*Assigned task*. Print, exactly as they appear in the listing below, the lines from the line with "the toy sink" to the line with "This document puts", with both end lines kept.

*The data*.
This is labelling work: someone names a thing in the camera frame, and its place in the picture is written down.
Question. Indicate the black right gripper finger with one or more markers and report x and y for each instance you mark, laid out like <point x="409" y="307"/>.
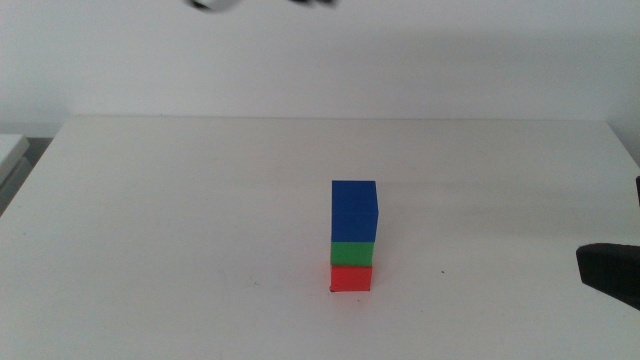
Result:
<point x="638" y="191"/>
<point x="610" y="270"/>

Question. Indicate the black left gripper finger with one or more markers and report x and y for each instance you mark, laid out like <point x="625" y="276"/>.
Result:
<point x="315" y="2"/>

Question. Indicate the blue cube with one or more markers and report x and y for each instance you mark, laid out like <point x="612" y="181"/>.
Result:
<point x="354" y="212"/>

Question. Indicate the green cube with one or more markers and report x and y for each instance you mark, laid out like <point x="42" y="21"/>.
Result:
<point x="352" y="254"/>

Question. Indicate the red cube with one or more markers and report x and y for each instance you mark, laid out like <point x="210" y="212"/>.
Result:
<point x="351" y="279"/>

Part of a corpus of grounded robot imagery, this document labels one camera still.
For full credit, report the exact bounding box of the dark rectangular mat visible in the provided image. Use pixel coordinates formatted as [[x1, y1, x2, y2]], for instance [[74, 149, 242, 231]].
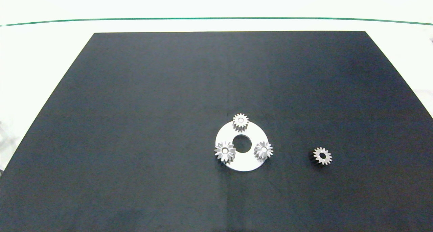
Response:
[[0, 31, 433, 232]]

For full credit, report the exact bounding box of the round white plate with pins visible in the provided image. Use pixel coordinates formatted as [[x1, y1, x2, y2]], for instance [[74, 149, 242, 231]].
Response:
[[215, 121, 270, 172]]

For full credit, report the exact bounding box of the larger steel gear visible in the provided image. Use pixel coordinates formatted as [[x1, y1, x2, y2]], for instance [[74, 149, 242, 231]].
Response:
[[214, 141, 236, 164]]

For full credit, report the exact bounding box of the small steel gear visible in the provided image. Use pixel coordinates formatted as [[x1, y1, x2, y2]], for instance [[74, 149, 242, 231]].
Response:
[[232, 113, 249, 132], [309, 147, 333, 166], [254, 141, 274, 162]]

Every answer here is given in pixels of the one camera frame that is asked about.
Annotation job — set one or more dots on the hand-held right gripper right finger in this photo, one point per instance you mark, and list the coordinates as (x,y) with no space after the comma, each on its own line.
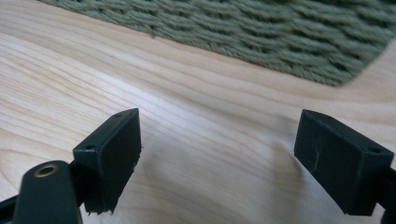
(339,165)

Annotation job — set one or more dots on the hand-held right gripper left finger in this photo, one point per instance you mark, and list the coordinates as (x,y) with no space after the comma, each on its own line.
(109,161)

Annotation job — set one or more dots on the green woven basket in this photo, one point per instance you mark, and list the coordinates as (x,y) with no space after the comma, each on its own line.
(249,31)

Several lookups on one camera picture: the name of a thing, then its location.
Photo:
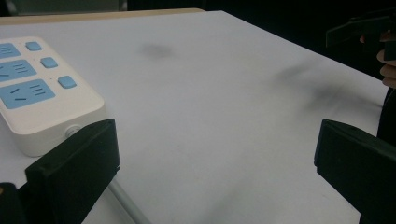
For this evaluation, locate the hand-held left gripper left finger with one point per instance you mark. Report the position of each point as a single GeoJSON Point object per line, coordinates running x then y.
{"type": "Point", "coordinates": [77, 168]}

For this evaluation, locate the white power strip blue sockets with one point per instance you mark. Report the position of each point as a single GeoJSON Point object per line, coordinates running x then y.
{"type": "Point", "coordinates": [40, 102]}

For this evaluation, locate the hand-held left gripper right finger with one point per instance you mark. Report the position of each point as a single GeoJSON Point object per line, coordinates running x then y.
{"type": "Point", "coordinates": [361, 168]}

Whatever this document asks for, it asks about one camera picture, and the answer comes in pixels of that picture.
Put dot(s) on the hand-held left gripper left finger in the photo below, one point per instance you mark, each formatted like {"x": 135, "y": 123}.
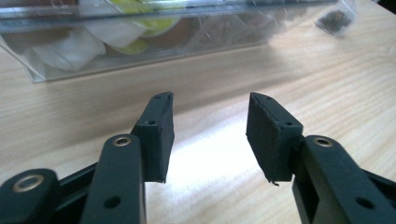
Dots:
{"x": 155, "y": 140}

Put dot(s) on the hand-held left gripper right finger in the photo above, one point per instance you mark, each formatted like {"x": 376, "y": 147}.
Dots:
{"x": 269, "y": 143}

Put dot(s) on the clear plastic box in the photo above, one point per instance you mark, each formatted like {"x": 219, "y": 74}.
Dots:
{"x": 193, "y": 46}

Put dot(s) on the clear packet with dark tea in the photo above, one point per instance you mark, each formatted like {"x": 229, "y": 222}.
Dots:
{"x": 334, "y": 20}

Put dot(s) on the white packet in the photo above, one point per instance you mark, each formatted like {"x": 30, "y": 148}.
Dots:
{"x": 115, "y": 29}
{"x": 67, "y": 53}

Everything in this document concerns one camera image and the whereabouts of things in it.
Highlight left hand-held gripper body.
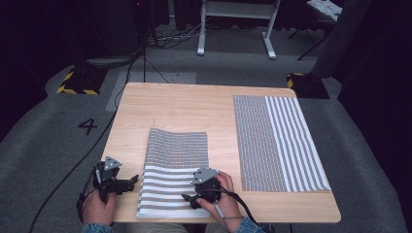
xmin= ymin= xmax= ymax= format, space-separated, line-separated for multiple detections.
xmin=91 ymin=155 xmax=131 ymax=204

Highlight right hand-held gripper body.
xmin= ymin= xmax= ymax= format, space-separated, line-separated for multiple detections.
xmin=190 ymin=167 xmax=223 ymax=206

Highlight stack of striped placemats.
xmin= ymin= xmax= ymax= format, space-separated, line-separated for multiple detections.
xmin=135 ymin=127 xmax=212 ymax=218

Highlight striped woven placemat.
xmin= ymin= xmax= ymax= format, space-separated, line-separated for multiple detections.
xmin=232 ymin=94 xmax=332 ymax=193

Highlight person's right hand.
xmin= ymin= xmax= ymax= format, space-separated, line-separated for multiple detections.
xmin=195 ymin=171 xmax=245 ymax=233

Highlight person's left hand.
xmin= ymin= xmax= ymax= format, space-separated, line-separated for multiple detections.
xmin=82 ymin=181 xmax=118 ymax=226

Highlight black yellow striped stand base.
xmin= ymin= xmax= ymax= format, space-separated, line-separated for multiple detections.
xmin=55 ymin=65 xmax=109 ymax=96
xmin=286 ymin=72 xmax=331 ymax=100

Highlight black equipment stand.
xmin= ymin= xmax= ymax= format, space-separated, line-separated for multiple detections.
xmin=128 ymin=0 xmax=160 ymax=83

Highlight black folding chair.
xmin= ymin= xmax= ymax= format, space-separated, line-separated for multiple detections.
xmin=287 ymin=0 xmax=345 ymax=62

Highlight grey curtain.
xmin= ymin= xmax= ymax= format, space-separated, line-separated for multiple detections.
xmin=311 ymin=0 xmax=372 ymax=79

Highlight white cloth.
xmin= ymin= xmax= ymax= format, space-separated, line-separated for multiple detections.
xmin=306 ymin=0 xmax=343 ymax=22

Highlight grey right gripper cable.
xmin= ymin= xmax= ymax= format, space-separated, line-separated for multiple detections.
xmin=213 ymin=201 xmax=245 ymax=221

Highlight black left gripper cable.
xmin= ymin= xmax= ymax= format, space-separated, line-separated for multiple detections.
xmin=75 ymin=166 xmax=99 ymax=225

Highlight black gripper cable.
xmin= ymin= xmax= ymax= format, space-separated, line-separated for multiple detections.
xmin=75 ymin=166 xmax=99 ymax=225
xmin=223 ymin=188 xmax=261 ymax=228

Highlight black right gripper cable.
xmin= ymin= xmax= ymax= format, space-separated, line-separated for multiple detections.
xmin=223 ymin=188 xmax=261 ymax=228

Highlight long black floor cable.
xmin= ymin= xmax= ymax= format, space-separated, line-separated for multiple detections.
xmin=28 ymin=48 xmax=144 ymax=233

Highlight bundle of floor cables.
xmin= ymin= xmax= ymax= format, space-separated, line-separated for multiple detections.
xmin=145 ymin=16 xmax=213 ymax=50

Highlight white desk frame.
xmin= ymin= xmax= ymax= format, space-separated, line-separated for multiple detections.
xmin=196 ymin=0 xmax=283 ymax=60

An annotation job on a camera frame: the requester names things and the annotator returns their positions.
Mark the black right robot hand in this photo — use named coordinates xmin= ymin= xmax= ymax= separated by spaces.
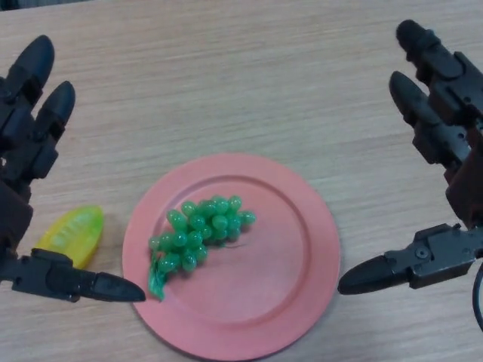
xmin=337 ymin=20 xmax=483 ymax=296

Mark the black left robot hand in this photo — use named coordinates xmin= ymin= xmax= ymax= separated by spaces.
xmin=0 ymin=35 xmax=147 ymax=304

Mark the green plastic grape bunch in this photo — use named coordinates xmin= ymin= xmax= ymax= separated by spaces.
xmin=148 ymin=195 xmax=257 ymax=302

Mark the pink round plate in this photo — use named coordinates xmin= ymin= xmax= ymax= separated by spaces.
xmin=122 ymin=152 xmax=342 ymax=361

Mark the yellow plastic starfruit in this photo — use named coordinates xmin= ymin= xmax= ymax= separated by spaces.
xmin=33 ymin=205 xmax=105 ymax=270

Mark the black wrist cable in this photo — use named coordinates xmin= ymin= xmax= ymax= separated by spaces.
xmin=471 ymin=258 xmax=483 ymax=321

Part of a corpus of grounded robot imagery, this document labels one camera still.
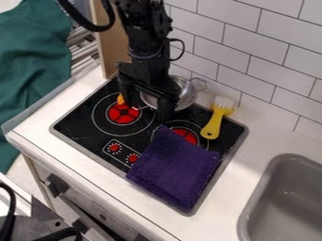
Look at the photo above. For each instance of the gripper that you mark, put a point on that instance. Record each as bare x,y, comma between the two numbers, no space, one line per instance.
146,77

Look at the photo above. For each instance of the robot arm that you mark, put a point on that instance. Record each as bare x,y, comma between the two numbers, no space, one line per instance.
144,28

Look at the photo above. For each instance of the silver pot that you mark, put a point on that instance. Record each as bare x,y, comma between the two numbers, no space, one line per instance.
188,91

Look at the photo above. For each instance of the toy stove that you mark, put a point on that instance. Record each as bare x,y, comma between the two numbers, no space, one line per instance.
90,130

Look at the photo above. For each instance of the orange toy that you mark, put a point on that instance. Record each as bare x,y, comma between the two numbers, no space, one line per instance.
121,99

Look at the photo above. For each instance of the wooden board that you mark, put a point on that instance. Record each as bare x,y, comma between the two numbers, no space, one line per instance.
110,47

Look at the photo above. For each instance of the yellow brush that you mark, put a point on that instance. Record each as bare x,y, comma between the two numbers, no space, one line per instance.
214,120

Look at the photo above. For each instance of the purple cloth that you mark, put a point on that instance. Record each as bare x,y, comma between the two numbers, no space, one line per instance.
174,168

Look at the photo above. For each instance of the green cloth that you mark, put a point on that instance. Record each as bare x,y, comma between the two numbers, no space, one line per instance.
31,66

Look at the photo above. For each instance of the toy sink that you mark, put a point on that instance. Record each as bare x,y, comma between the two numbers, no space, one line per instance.
289,200

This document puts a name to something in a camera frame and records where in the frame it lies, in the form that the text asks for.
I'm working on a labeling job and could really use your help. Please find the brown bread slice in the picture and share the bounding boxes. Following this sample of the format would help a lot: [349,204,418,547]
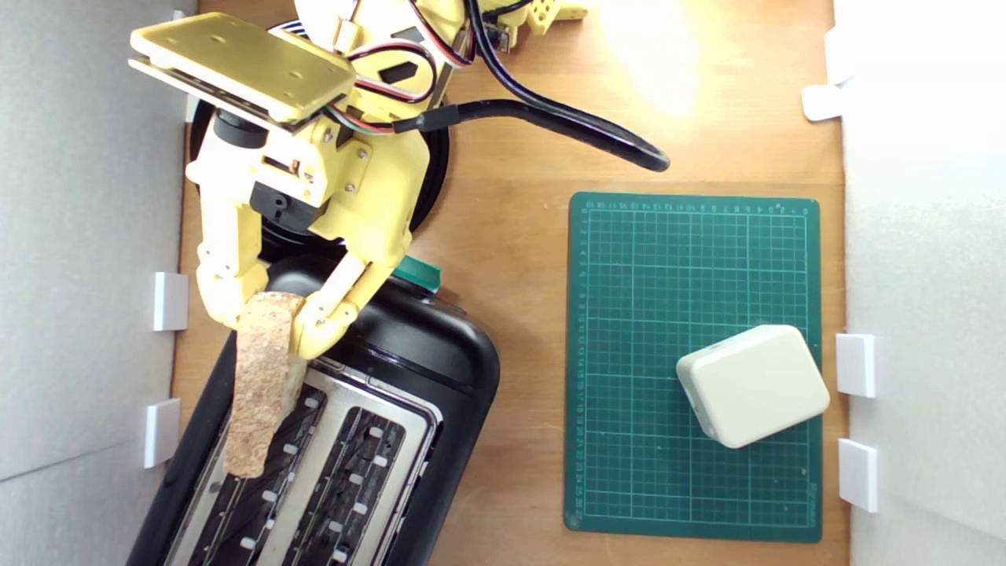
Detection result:
[222,291,309,480]

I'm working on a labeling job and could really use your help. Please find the green toaster lever knob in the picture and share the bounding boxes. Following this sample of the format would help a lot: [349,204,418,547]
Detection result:
[393,255,442,296]

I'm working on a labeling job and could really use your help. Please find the black two-slot toaster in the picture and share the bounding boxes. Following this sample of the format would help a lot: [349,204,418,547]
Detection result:
[126,253,501,566]

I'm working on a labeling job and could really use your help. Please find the black round plate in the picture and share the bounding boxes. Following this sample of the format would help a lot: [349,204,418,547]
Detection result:
[189,20,450,264]

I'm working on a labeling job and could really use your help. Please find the green cutting mat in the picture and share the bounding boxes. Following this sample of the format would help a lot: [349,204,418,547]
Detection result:
[564,192,823,543]

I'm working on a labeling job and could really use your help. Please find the white rounded block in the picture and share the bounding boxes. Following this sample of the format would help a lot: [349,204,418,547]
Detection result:
[676,324,832,450]

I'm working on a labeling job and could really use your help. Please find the yellow wrist camera mount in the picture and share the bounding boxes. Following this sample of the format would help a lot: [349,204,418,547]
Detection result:
[128,12,356,133]

*Solution*.
Look at the photo above. For each instance of the toy sink that you mark, put a point on that instance. Record each as bare x,y, comma between the two numbers, no space, one line per instance.
289,200

This document puts a name to something in a camera frame and records where in the frame it lies, in the form that the text asks for.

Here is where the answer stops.